The last thing that the Hockney exhibit taught me is that I need to frikkin' start sketching more. I used to carry a sketchbook every where I went and would sketch every minute I had a down moment. The habit slowly faded when I stopped doing paintings strictly from sketches of brief real life moments. But even if I don't paint from my sketches, it is a fabulous way to slow down the process of observation as well as just get inspired.

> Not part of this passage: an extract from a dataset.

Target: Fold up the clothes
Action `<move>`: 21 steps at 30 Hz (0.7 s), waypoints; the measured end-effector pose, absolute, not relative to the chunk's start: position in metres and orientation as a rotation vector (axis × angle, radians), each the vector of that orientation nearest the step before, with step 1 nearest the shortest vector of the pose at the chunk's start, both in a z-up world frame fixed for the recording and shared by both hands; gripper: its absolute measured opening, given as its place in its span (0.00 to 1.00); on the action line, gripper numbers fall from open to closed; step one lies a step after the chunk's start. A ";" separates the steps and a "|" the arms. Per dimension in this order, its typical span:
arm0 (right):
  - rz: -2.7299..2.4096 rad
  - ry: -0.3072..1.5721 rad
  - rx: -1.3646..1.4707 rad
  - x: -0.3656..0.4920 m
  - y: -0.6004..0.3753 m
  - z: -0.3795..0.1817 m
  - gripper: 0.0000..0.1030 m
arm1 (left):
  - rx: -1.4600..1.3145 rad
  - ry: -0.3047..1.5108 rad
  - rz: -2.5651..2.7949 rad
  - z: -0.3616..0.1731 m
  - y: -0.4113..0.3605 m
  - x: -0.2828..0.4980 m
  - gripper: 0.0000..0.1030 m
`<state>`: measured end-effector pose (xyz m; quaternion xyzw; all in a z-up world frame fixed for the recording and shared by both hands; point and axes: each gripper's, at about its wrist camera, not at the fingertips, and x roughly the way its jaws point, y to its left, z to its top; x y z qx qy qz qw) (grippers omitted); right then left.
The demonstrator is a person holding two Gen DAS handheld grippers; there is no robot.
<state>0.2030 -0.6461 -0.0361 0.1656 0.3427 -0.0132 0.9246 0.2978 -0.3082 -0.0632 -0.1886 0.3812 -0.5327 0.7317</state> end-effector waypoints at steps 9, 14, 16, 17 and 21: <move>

That's all for tonight. Gotta go wash my brushes. (And my dinner dishes too probably while I'm at it, they'll get smelly.)

under a cloud

I've been painting a storm the last few weeks trying to finish off all I've started recently. I'm notorious for starting 20 paintings and working them all at the same time which makes an odd feeling of being both prolific, and moving at a snails pace because nothing ever is completed. I also never call a painting done. Paintings I called done last October got dug up and fiddled with of late. Part of this is that over time after I stare at my stuff I notice things that could be better crafted. Of course this week I've found that this habit of mine is more like picking at a scab than brilliant technique. I've found my skills have gone into crap lately because suddenly all my brushstrokes and color choices and pretty much everything is clumsy and muddled. I'll spend hours focusing on the dappled light falling on a cheek of a woman- and then when I take a step back it looks like a monkey with a beard. I've always had weeks where my flow seems to be off and I just work through it. Though sometimes I just paint like crap because I'm feeling lazy and impatient and am not channeling my full attention to what I am doing. But I'm embarrassed that whatever funk I'm in is out of my control at the moment. It hits me everytime I walk past my "studio" and feel the eyes of my bearded monkey women.

Tuesday, June 06, 2006

oh snap!

So I'm a compulsive canvas builder, even when I don't need canvases I find myself building them for a rainy day. So I had a day off today and first chance I got I went down to the store to get some canvas. Because the Pearl near my house is poorly stocked, and maintained-- when I got there they were pretty wiped out of canvas. All they had was 84" wide of the canvas texture I wanted-- wider than I needed but I took it anyway. At first I asked for 2 yards since I was only building 2 canvases, but then I got greedy and asked for a third yard (so I can save myself a trip to pearl on another rainy day...) When they unspooled the roll that extra bit for me, it turned out that after my 3rd yard, there was only 1 yard left on the roll. So they just gave me that extra yard for nothin'. Bonus yard of canvas=grrrreat day.